Aim of the exercise -
For the material that follows, list every line containing the word "things".

··· Data in this exercise

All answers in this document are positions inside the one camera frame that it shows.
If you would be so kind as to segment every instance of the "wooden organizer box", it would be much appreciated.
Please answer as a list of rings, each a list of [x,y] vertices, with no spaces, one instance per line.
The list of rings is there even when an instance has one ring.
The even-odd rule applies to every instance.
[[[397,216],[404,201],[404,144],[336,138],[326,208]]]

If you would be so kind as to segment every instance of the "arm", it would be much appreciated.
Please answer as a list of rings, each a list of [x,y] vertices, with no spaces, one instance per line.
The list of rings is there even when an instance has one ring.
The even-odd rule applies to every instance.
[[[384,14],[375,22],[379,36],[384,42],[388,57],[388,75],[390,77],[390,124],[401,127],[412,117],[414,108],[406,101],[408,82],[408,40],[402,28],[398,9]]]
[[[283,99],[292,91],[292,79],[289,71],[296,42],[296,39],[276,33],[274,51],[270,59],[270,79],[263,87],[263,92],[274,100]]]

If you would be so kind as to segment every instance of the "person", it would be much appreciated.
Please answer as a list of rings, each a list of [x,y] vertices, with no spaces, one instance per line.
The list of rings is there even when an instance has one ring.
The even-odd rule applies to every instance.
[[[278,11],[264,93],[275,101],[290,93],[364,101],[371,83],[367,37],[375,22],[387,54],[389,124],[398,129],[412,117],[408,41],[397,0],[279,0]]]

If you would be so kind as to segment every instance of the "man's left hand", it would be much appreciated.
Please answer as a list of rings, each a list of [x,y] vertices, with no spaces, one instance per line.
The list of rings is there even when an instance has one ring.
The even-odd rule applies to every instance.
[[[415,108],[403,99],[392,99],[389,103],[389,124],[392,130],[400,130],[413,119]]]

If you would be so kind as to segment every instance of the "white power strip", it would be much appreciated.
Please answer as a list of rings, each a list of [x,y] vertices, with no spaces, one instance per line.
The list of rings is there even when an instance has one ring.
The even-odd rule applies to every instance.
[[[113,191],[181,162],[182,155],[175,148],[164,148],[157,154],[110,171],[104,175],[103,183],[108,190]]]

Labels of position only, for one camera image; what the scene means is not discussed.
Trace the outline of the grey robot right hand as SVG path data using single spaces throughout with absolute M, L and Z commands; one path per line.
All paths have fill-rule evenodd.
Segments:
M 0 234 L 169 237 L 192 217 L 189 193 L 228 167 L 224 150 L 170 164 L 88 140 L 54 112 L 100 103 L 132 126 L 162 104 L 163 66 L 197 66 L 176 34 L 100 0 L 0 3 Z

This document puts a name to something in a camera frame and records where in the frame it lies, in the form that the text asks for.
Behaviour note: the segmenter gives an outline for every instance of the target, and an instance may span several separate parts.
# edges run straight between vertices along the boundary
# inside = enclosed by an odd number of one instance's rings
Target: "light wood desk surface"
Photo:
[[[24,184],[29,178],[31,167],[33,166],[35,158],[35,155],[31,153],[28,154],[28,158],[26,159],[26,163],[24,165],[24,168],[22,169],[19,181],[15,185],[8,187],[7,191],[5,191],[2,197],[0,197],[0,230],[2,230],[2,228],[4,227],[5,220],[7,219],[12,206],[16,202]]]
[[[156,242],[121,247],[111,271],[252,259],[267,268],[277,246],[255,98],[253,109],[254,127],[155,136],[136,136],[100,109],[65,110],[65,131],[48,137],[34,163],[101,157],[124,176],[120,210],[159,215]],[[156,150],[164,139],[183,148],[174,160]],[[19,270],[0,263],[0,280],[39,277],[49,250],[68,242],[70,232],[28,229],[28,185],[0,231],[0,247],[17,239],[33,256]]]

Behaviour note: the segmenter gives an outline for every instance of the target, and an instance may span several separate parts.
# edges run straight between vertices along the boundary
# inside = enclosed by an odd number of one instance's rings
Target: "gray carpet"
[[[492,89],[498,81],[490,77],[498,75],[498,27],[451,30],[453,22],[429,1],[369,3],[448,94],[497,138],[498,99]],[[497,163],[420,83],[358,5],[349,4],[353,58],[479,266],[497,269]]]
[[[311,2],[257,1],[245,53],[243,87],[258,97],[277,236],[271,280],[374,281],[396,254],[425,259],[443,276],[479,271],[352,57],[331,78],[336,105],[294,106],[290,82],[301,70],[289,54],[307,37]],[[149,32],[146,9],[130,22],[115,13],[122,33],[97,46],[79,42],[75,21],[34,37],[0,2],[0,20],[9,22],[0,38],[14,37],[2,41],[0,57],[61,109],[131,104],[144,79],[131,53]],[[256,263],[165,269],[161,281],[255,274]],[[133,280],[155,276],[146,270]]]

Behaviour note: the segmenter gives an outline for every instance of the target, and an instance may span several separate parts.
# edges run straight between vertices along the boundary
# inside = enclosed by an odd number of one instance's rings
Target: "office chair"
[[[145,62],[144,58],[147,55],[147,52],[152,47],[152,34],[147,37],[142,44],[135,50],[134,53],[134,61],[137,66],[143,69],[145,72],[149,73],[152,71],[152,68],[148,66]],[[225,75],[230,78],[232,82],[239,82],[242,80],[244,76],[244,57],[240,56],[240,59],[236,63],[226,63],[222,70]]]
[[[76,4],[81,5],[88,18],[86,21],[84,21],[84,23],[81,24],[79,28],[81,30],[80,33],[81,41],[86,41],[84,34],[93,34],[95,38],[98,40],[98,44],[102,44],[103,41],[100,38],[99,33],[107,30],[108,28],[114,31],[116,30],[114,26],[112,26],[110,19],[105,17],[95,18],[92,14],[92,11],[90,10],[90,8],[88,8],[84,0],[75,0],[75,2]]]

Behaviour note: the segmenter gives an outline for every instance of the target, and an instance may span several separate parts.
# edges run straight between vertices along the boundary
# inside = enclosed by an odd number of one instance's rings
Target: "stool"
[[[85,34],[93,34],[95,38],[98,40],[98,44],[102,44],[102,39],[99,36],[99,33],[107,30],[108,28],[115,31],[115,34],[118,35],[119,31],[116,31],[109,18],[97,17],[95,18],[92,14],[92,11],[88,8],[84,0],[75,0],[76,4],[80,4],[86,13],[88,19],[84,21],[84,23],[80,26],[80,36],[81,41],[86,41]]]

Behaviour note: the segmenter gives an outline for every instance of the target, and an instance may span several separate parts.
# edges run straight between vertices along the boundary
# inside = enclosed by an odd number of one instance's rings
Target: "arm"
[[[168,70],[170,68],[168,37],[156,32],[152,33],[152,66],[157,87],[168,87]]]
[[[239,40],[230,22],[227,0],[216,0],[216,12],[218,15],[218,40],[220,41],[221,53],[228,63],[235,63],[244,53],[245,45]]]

······
··· Data in this exercise

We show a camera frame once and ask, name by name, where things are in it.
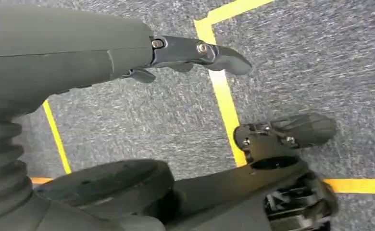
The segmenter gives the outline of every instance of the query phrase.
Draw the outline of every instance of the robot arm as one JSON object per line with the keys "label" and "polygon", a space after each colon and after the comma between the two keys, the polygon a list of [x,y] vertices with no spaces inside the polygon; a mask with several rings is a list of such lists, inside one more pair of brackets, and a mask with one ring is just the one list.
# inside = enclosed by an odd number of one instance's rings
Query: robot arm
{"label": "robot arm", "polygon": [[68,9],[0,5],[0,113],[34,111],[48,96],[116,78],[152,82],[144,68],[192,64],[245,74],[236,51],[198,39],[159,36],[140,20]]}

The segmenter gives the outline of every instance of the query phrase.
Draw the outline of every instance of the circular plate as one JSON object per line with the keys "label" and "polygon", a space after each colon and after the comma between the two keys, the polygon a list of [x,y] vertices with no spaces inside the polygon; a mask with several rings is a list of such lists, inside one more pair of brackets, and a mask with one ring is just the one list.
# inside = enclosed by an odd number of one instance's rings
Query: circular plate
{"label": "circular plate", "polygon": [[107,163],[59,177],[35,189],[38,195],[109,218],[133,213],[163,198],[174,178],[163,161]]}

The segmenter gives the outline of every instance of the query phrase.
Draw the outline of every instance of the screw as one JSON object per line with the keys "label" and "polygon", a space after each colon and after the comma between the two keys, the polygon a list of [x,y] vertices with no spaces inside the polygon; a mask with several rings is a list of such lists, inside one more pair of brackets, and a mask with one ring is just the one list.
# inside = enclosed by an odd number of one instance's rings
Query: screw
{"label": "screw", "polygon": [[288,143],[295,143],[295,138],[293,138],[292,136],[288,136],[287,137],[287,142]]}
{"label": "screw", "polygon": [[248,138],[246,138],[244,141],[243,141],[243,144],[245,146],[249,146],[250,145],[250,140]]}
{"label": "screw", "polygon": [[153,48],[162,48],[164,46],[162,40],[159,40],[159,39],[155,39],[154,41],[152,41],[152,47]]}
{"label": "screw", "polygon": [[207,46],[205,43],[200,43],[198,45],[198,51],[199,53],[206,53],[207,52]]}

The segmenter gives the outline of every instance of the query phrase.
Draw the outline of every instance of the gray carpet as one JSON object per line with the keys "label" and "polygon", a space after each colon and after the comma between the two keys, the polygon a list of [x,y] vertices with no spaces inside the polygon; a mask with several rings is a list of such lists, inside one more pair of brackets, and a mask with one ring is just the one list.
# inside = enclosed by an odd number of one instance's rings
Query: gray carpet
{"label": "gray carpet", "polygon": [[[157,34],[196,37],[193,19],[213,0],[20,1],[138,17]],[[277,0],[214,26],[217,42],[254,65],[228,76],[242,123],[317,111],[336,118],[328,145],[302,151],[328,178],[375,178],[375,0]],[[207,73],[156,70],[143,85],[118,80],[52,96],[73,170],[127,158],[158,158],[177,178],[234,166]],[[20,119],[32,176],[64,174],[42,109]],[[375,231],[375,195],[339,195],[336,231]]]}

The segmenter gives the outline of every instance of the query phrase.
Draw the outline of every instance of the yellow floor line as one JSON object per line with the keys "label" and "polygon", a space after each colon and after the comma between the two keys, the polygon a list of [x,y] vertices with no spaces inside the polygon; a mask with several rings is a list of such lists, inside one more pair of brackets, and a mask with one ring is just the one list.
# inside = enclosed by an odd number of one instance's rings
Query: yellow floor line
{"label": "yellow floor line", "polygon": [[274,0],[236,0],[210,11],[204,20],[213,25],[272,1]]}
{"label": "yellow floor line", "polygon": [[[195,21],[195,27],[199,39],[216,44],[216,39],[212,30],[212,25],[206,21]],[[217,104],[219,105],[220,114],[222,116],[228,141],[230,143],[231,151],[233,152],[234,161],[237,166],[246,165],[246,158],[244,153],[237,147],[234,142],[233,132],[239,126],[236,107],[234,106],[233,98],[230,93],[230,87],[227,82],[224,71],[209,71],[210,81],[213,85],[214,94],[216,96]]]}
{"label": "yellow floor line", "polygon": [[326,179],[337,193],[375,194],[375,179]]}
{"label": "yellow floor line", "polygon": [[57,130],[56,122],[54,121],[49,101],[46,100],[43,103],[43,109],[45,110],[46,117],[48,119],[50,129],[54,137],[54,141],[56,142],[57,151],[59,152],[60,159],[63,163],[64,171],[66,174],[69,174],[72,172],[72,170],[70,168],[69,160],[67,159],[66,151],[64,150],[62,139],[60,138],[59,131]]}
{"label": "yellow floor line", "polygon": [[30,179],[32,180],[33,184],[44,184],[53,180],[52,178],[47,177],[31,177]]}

······
··· Data in this exercise

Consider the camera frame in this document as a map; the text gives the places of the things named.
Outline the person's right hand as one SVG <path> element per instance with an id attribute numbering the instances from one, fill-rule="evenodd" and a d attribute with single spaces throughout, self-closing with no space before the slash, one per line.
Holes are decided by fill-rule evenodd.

······

Solution to the exercise -
We show a camera frame once and ask, name by name, where things are in it.
Consider the camera frame in this document as a map; the text gives the places of the things named.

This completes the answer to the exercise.